### Collected data
<<<<
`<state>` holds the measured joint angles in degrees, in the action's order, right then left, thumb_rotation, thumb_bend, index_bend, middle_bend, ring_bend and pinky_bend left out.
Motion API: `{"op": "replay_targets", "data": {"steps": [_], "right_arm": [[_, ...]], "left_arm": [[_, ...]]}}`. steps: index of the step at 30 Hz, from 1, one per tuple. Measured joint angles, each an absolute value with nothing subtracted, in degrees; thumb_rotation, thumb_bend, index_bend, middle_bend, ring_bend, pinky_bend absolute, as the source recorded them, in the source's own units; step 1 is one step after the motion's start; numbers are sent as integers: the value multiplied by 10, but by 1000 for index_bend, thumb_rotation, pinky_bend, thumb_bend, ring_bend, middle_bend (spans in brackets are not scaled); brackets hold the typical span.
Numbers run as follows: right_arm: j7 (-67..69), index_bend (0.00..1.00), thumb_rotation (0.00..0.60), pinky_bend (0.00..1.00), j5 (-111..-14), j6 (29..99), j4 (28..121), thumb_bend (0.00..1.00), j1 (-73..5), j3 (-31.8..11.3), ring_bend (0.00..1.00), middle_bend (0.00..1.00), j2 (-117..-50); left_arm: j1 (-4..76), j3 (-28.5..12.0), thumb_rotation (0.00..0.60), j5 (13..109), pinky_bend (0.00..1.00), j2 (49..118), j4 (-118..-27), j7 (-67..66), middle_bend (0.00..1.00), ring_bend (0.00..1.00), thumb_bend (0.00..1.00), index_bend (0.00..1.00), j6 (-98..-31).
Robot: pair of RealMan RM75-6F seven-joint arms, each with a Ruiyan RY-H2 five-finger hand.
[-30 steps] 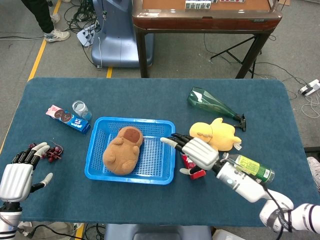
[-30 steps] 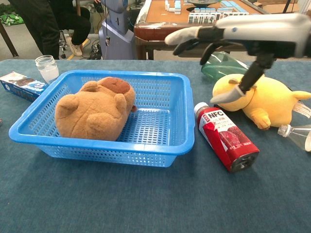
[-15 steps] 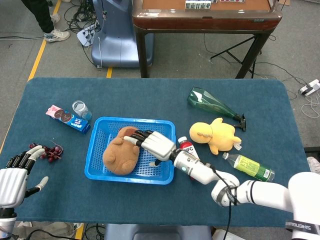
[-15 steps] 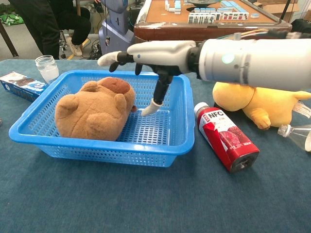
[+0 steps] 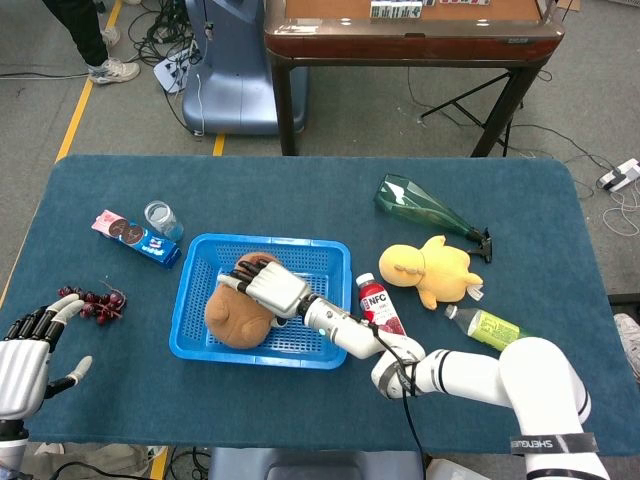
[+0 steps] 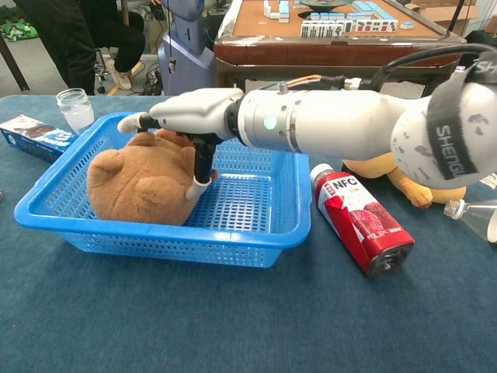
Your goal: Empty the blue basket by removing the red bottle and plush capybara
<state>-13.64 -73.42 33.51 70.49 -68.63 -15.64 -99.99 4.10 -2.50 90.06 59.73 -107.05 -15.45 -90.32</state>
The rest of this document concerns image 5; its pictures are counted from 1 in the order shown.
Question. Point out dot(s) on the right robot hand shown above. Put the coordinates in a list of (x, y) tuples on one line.
[(275, 290)]

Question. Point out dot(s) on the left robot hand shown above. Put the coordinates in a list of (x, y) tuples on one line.
[(22, 370)]

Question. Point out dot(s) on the brown capybara plush toy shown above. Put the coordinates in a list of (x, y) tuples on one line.
[(230, 315)]

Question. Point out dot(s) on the red NFC juice bottle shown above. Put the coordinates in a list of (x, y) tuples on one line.
[(377, 302)]

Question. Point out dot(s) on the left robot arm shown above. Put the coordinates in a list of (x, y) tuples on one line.
[(12, 445)]

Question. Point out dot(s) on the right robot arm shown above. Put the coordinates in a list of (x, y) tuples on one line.
[(450, 375)]

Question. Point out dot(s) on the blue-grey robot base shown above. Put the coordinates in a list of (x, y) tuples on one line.
[(315, 465)]

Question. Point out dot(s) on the blue plastic basket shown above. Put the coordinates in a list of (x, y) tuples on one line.
[(310, 250)]

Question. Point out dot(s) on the teal table cloth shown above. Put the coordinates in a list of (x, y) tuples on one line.
[(300, 200)]

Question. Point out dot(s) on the dark red grape bunch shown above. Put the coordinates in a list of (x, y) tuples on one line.
[(105, 305)]

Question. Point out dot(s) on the clear plastic cup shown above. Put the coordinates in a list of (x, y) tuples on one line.
[(162, 220)]

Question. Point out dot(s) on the blue cookie box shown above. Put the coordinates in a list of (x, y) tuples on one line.
[(145, 242)]

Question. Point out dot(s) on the green faceted bottle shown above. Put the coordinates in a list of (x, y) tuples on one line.
[(415, 205)]

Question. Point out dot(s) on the yellow duck plush toy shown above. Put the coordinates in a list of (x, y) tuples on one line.
[(440, 275)]

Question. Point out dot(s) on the clear bottle with green label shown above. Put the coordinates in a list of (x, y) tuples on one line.
[(485, 325)]

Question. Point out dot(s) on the small black clip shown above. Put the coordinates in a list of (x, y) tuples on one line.
[(485, 245)]

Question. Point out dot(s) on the white power strip with plugs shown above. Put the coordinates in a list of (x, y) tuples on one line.
[(170, 72)]

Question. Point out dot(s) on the brown mahjong table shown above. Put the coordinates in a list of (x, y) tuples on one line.
[(400, 45)]

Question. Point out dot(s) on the mahjong tile row dark print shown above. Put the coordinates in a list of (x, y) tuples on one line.
[(395, 9)]

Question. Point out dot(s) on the person's leg and shoe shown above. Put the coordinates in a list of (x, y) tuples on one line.
[(80, 30)]

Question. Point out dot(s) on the mahjong tile row red print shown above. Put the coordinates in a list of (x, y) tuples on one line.
[(465, 2)]

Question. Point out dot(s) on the blue-grey machine pedestal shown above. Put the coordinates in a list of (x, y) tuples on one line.
[(235, 90)]
>>>>
### Directions for this task
Look through the entries above. Copy out every line holding the word "from".

### Written response
Motion API: `{"op": "replay_targets", "data": {"steps": [_], "right_arm": [[_, ...]], "left_arm": [[_, ...]]}}`. steps: index of the step at 30 Hz, from 1, one per tuple. Measured joint angles, each an absolute value with nothing subtracted, in degrees; thumb_rotation, thumb_bend, index_bend, middle_bend, ring_bend, pinky_bend absolute, as the source recorded them, in the source's own units; step 1 is one step after the motion's start; numbers are sent as integers: the value multiplied by 10, but by 1000 for index_bend, thumb_rotation, pinky_bend, thumb_bend, ring_bend, middle_bend (spans in brackets are not scaled); brackets hold the typical span.
The rest of this document concerns image 5; its pictures are counted from 1 in the order shown.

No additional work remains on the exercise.